Exercise brief:
Here is the task for the listing below: output exactly the lines from the one containing "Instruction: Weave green" through the one containing "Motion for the", and leave out the pictures.

- - -

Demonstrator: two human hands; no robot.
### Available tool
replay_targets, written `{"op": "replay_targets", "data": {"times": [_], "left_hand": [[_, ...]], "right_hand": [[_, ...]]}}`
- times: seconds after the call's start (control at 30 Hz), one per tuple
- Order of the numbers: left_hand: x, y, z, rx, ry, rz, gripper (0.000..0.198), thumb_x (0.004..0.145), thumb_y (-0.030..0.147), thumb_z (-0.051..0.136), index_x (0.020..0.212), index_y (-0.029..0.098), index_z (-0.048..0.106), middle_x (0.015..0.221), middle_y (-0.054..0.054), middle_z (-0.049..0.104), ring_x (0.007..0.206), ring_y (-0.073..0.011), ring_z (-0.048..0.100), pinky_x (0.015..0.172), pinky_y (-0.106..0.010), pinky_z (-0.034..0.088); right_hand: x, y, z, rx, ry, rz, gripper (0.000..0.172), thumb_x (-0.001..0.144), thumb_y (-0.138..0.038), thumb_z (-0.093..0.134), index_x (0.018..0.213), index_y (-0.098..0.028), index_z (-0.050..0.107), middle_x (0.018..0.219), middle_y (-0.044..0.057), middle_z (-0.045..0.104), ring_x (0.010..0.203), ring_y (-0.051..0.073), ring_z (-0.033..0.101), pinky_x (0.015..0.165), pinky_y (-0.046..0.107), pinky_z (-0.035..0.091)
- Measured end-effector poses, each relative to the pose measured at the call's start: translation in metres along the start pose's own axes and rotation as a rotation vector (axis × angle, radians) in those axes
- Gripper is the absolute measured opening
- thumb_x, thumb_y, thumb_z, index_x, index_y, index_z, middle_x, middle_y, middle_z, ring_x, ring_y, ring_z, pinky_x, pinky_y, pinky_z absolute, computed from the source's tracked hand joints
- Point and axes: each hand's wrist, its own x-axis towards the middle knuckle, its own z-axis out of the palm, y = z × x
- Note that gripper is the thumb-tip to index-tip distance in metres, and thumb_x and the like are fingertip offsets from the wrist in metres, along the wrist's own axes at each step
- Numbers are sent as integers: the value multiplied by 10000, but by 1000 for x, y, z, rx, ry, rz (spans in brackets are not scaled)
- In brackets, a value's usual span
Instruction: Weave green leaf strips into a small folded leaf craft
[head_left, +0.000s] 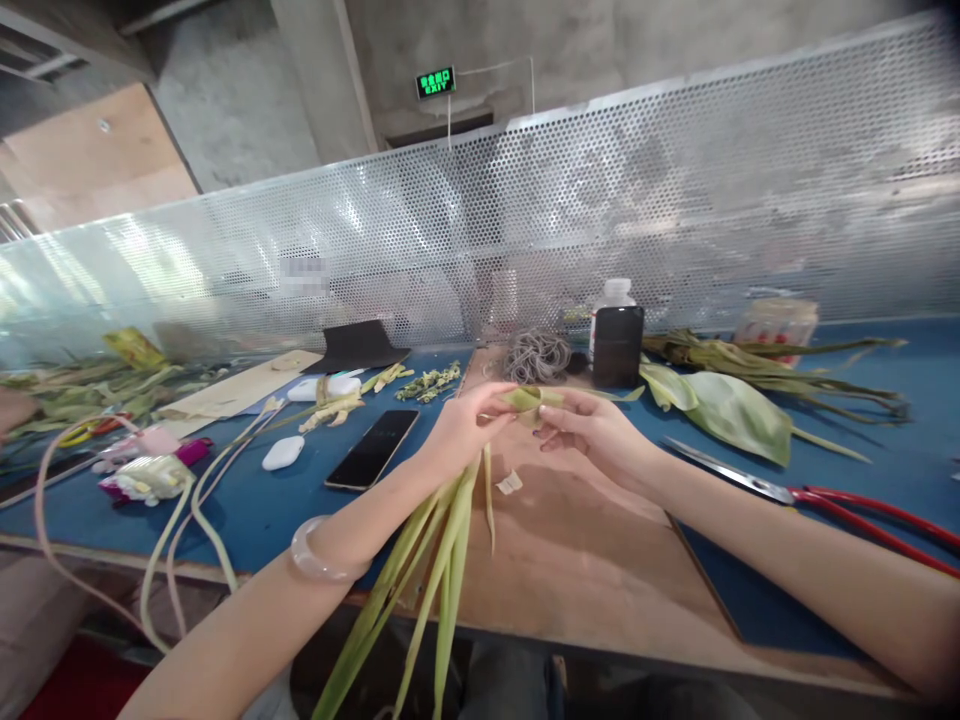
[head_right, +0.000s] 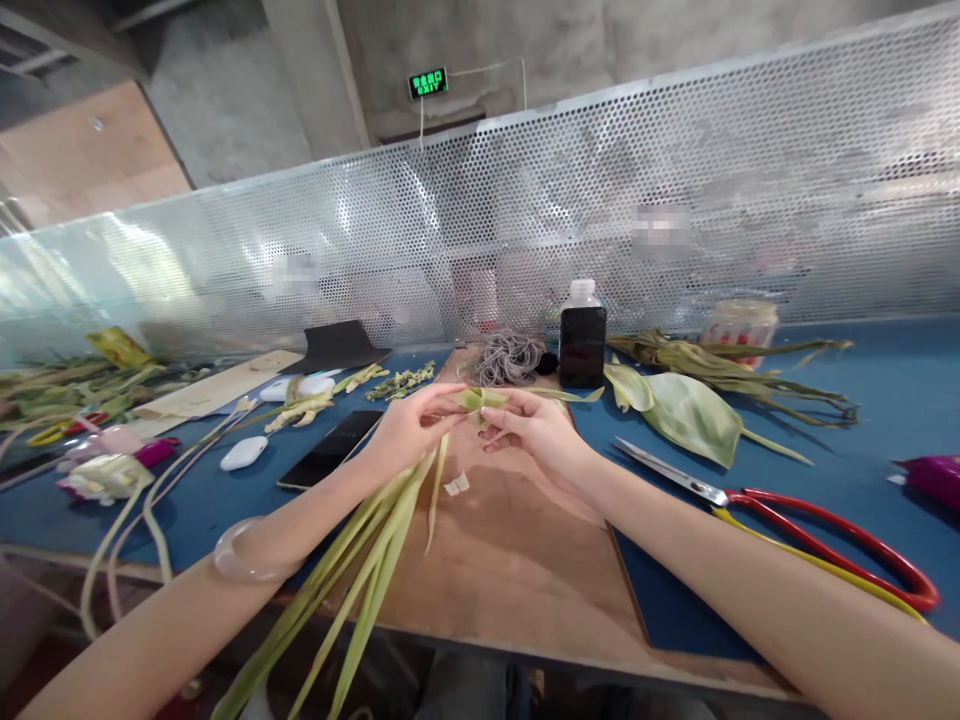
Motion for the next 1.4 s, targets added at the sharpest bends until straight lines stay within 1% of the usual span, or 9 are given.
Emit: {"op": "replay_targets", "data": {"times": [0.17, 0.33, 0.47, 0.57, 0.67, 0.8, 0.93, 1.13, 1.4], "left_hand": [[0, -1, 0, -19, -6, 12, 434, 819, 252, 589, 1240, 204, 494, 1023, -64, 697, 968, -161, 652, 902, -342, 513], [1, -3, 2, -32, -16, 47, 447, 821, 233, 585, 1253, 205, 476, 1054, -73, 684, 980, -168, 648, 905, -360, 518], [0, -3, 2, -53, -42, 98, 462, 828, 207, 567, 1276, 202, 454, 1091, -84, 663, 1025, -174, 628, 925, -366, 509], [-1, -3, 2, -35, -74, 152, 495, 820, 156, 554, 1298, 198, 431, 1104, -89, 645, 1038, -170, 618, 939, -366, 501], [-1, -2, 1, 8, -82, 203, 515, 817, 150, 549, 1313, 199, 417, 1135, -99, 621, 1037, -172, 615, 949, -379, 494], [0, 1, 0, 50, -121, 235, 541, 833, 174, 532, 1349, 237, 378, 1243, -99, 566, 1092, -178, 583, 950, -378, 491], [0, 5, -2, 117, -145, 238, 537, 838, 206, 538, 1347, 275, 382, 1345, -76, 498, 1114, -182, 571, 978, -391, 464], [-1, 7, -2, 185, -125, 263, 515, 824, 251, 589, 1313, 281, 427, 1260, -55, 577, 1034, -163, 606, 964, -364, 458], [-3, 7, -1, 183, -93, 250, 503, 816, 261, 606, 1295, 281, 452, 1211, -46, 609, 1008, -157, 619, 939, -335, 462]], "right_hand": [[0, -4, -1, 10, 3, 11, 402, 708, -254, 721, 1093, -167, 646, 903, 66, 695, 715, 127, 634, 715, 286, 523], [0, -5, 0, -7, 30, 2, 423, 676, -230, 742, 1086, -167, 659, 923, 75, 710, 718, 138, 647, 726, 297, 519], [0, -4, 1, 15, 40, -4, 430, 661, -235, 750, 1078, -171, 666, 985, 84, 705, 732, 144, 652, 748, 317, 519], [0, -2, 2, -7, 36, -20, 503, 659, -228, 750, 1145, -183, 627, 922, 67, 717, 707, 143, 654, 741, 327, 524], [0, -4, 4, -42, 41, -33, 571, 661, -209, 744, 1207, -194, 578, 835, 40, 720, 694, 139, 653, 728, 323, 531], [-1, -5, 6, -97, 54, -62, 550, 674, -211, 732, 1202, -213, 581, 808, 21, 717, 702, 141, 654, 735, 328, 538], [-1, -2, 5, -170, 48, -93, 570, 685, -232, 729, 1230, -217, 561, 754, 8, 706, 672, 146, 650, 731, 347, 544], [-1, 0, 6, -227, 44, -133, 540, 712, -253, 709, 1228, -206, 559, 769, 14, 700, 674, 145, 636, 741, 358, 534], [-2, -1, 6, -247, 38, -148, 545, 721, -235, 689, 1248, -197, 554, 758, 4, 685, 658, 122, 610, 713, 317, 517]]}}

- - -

Written reply:
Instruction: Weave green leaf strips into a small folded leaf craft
[head_left, +0.000s] 
[head_right, +0.000s] 
Motion for the next 1.4 s, targets added at the sharpest bends until straight lines stay within 1% of the usual span, or 9 are given.

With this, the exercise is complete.